İkinci Dünya Savaşının ardından insanlığın faşizm belasından kurtulduğu düşünülürken gelişmeler bambaşka bir yöne evirildi. 1960’lı ve 70’li yıllarda Latin Amerika işçi sınıfı ayağa kalktı ve kapitalizme karşı büyük mücadelelere girişti. Derin bir korkuya kapılan kapitalistler, yeniden faşizme başvurdular. Şili, Arjantin, Brezilya, Uruguay, Türkiye gibi ülkelerde faşizm, askeri diktatörlükler kılığında iktidara geldi. Ancak faşizmin tüm karanlığına ve baskısına karşı mücadeleci işçiler, sosyalistler yarınlara umutla bakma, güzel günlere kavuşma inançlarını ve mücadele azimlerini yitirmediler. Brezilya’da askeri diktatörlükler süresince bile kitlesel grevler ve gösteriler oldu. İşçiler barikatlarda mücadele ettiler.
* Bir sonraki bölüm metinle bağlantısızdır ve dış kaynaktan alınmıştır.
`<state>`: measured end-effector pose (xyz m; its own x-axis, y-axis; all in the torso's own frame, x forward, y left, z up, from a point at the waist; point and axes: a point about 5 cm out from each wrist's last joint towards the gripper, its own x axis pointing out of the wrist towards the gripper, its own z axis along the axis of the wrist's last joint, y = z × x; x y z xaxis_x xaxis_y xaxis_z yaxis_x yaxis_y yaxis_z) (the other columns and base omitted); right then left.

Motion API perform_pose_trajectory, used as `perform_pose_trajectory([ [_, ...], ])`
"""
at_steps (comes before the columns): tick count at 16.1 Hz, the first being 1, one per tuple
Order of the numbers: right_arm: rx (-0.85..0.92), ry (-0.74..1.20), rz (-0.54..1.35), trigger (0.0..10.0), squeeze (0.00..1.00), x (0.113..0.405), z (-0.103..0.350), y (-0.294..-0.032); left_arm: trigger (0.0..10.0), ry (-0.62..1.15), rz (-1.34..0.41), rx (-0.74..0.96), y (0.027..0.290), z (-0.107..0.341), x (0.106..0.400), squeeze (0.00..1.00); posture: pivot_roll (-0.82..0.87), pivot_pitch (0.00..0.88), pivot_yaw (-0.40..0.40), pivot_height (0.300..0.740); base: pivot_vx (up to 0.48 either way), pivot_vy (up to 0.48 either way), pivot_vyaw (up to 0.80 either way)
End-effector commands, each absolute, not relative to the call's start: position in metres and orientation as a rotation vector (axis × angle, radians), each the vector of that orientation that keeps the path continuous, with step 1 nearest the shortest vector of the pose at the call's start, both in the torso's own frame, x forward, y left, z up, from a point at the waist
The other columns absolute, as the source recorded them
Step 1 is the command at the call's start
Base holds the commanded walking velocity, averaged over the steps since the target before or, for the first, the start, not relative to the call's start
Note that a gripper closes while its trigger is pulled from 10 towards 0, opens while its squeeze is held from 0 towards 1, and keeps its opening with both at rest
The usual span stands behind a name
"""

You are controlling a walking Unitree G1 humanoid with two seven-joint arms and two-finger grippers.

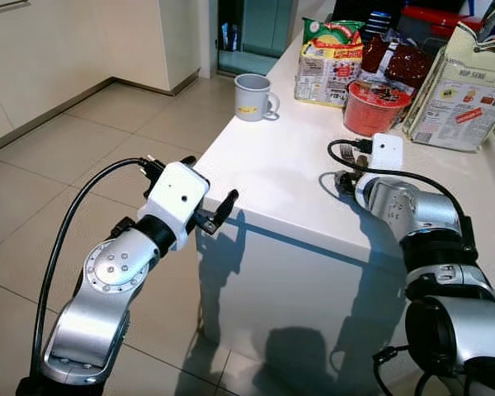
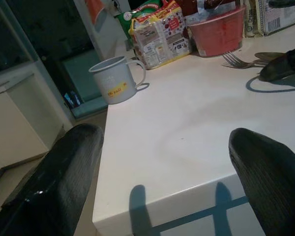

Arjantin’de 1978’deki Dünya Kupasına stadyumun kapısında “kahrolsun askeri diktatörlük” diye haykıran insanlar damgasını vurdu. Uruguay’da dayatılan faşist anayasaya karşı açık bir mücadele yürütmek ne kadar zor olsa da işçi sınıfı buna da çare buldu. Selamlaşmaların yerini “HAYIR” almıştı. Bu kelimeyi gündelik yaşamda bir parola haline getiren işçiler tepkilerini ortaya koydular ve faşist anayasaya geçit vermediler.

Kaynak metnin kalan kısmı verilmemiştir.